Long the lifeblood of corporate bosses, lean is only now beginning to filter down to health care. The authors, at the 1,200 bed University Hospital Giessen write: “Many health care organizations do not measure key parameters such as demand, capacity, patient access, process efficiency, and productivity. They are run like cottage industries of dedicated artisans. Among the consequences are underutilization of very expensive resources and long patient delays”.

They identified 33 “failure modes”, or process snags leading to waste,  and fixed the 14 most critical ones. Fixes included increasing staffing levels to keep personnel from being overloaded, eliminating redundant exams, and getting rid of superfluous documentation. This dropped radiology information systems time from 3 minutes/exam to under 1 minute. After launching the program, 1,000 additional exams  can be run per year. The mean cycle time also dropped (from 52 to 39 minutes), while throughput increased by 38%, and scanner productivity jumped 32%.

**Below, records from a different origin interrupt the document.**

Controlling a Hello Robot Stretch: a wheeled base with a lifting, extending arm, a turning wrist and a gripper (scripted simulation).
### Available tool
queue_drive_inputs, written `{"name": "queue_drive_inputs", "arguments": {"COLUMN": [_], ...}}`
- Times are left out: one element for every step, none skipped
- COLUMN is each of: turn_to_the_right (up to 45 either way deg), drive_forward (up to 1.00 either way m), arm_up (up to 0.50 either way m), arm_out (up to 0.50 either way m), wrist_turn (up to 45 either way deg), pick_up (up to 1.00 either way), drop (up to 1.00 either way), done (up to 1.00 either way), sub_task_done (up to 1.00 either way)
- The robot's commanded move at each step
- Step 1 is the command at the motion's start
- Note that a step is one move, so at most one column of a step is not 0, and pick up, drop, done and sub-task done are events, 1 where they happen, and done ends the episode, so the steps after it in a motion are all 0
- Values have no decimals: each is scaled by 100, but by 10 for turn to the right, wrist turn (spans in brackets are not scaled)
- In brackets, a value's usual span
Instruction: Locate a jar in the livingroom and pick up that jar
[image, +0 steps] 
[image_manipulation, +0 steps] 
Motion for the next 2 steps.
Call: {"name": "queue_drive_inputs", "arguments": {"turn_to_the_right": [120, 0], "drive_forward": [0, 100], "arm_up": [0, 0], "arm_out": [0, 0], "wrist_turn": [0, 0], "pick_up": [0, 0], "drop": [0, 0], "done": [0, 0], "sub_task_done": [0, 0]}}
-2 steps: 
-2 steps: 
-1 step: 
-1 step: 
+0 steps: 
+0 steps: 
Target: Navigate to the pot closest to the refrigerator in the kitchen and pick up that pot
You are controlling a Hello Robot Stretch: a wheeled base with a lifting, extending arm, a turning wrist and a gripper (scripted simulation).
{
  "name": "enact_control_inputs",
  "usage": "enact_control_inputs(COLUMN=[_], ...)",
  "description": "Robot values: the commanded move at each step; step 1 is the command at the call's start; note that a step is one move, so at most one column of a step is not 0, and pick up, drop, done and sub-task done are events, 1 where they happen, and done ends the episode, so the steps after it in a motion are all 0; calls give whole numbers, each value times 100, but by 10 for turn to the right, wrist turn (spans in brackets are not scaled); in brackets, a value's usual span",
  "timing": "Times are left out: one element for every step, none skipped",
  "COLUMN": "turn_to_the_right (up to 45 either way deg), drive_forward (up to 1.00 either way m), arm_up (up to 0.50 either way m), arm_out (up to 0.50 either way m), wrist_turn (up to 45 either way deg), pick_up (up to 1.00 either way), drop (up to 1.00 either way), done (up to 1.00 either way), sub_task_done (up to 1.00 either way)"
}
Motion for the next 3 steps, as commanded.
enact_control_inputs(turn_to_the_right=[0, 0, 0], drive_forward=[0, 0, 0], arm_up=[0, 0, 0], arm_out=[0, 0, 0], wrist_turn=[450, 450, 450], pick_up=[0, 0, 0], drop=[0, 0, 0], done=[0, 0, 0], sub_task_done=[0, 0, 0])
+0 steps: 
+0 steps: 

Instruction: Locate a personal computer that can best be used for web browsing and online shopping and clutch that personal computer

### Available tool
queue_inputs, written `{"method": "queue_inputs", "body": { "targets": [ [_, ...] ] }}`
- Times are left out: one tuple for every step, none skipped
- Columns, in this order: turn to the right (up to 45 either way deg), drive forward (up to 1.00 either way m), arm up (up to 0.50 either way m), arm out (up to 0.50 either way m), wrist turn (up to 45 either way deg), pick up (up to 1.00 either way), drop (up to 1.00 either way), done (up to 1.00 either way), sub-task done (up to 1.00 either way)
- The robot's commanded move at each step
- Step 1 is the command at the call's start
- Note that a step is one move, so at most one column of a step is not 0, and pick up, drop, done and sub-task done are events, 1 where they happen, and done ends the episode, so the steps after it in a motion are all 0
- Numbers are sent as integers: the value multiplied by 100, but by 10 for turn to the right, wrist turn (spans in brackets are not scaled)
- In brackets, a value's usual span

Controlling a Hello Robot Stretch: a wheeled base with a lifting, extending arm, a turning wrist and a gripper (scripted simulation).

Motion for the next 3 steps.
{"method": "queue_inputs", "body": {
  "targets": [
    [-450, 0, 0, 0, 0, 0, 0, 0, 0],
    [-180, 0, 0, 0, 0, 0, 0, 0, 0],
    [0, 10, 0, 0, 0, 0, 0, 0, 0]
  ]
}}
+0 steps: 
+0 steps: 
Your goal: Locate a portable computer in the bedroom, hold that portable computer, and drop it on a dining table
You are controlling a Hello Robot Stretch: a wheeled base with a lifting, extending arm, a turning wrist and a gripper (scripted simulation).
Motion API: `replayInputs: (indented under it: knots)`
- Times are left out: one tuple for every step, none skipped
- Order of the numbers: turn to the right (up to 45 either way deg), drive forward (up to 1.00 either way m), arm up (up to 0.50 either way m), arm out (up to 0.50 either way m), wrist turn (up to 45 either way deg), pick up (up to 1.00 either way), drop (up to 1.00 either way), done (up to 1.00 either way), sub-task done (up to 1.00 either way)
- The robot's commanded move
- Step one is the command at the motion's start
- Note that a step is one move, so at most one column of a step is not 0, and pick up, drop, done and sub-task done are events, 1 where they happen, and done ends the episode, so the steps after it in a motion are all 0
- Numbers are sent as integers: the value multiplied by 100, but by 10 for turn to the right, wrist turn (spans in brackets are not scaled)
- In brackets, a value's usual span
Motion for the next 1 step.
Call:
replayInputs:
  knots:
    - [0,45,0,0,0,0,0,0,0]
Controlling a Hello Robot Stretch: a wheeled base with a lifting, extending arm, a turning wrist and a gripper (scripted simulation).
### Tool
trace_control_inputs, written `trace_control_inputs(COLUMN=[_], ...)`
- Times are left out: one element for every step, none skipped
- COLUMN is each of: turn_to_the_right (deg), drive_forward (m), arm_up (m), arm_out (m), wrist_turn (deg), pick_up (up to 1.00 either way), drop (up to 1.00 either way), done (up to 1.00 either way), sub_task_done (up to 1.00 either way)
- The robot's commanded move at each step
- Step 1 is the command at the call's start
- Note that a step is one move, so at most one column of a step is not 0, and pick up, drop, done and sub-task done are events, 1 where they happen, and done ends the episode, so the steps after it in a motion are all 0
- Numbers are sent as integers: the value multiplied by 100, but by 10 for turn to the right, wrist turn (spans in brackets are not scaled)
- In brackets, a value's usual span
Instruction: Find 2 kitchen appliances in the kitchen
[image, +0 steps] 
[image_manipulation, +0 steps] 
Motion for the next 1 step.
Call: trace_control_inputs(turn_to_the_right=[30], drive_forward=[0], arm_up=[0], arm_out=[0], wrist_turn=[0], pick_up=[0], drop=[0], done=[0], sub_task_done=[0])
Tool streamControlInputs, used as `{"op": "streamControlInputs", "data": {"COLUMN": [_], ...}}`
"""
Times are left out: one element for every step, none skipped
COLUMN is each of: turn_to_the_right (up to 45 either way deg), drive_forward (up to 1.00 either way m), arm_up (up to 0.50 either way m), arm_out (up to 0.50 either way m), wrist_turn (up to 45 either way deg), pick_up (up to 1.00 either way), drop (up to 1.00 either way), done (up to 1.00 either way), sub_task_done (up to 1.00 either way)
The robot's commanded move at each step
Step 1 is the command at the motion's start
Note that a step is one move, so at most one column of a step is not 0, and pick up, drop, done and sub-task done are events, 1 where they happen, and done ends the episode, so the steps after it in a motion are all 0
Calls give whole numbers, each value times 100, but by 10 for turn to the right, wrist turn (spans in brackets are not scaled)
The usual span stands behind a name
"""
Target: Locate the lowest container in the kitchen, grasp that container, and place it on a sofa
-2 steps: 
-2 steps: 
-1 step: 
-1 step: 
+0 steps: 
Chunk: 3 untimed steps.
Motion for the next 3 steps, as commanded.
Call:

“Quality and cost are reconciled by process improvement”, they conclude. We would also note that lean is not just about laying off people  to save money. Here is a good class example about using lean to set the best staffing level and finding new ways to use and develop workers.

Discussion questions:

1. Identify other ways to improve hospital productivity with lean tools.

2. How was the hospital able to justify higher staffing costs?